┌──

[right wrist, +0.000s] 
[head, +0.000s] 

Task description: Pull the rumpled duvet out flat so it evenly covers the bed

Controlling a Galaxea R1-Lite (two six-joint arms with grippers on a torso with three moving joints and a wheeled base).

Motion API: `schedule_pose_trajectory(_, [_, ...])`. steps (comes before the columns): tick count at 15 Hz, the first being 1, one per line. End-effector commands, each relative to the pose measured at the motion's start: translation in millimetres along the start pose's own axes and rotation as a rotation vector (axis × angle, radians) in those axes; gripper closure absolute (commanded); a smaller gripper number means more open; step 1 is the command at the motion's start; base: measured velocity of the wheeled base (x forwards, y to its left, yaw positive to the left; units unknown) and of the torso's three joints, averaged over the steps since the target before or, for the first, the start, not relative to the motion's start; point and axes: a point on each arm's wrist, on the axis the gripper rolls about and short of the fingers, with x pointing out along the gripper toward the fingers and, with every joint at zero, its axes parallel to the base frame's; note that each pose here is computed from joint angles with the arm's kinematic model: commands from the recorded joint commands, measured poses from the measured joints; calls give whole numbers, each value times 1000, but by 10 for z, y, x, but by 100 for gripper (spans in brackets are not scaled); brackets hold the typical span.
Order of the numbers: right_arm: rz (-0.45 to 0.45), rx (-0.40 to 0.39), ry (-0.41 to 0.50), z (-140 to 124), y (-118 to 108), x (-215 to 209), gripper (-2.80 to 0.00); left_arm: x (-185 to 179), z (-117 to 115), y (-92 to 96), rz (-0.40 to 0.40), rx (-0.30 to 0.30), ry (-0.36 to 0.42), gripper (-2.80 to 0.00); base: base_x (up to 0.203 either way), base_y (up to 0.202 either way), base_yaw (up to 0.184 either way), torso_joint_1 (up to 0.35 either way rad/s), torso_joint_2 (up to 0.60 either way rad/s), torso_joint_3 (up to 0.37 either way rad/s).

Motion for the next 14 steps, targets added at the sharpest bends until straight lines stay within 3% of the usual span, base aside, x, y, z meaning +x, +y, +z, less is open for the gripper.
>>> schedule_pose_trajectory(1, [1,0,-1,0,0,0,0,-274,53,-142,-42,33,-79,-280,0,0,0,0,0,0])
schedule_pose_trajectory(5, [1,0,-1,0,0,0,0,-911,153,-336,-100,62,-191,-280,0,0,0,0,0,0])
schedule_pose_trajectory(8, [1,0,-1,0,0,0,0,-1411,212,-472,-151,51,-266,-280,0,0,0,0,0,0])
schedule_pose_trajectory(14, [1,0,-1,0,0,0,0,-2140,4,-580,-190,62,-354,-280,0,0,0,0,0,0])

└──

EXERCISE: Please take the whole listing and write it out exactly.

ANSWER TO THIS PROBLEM:
[right wrist, +0.000s] 
[head, +0.000s] 

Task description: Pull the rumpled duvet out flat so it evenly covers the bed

Controlling a Galaxea R1-Lite (two six-joint arms with grippers on a torso with three moving joints and a wheeled base).

Motion API: `schedule_pose_trajectory(_, [_, ...])`. steps (comes before the columns): tick count at 15 Hz, the first being 1, one per line. End-effector commands, each relative to the pose measured at the motion's start: translation in millimetres along the start pose's own axes and rotation as a rotation vector (axis × angle, radians) in those axes; gripper closure absolute (commanded); a smaller gripper number means more open; step 1 is the command at the motion's start; base: measured velocity of the wheeled base (x forwards, y to its left, yaw positive to the left; units unknown) and of the torso's three joints, averaged over the steps since the target before or, for the first, the start, not relative to the motion's start; point and axes: a point on each arm's wrist, on the axis the gripper rolls about and short of the fingers, with x pointing out along the gripper toward the fingers and, with every joint at zero, its axes parallel to the base frame's; note that each pose here is computed from joint angles with the arm's kinematic model: commands from the recorded joint commands, measured poses from the measured joints; calls give whole numbers, each value times 1000, but by 10 for z, y, x, but by 100 for gripper (spans in brackets are not scaled); brackets hold the typical span.
Order of the numbers: right_arm: rz (-0.45 to 0.45), rx (-0.40 to 0.39), ry (-0.41 to 0.50), z (-140 to 124), y (-118 to 108), x (-215 to 209), gripper (-2.80 to 0.00); left_arm: x (-185 to 179), z (-117 to 115), y (-92 to 96), rz (-0.40 to 0.40), rx (-0.30 to 0.30), ry (-0.36 to 0.42), gripper (-2.80 to 0.00); base: base_x (up to 0.203 either way), base_y (up to 0.202 either way), base_yaw (up to 0.184 either way), torso_joint_1 (up to 0.35 either way rad/s), torso_joint_2 (up to 0.60 either way rad/s), torso_joint_3 (up to 0.37 either way rad/s).

Motion for the next 14 steps, targets added at the sharpest bends until straight lines stay within 3% of the usual span, base aside, x, y, z meaning +x, +y, +z, less is open for the gripper.
>>> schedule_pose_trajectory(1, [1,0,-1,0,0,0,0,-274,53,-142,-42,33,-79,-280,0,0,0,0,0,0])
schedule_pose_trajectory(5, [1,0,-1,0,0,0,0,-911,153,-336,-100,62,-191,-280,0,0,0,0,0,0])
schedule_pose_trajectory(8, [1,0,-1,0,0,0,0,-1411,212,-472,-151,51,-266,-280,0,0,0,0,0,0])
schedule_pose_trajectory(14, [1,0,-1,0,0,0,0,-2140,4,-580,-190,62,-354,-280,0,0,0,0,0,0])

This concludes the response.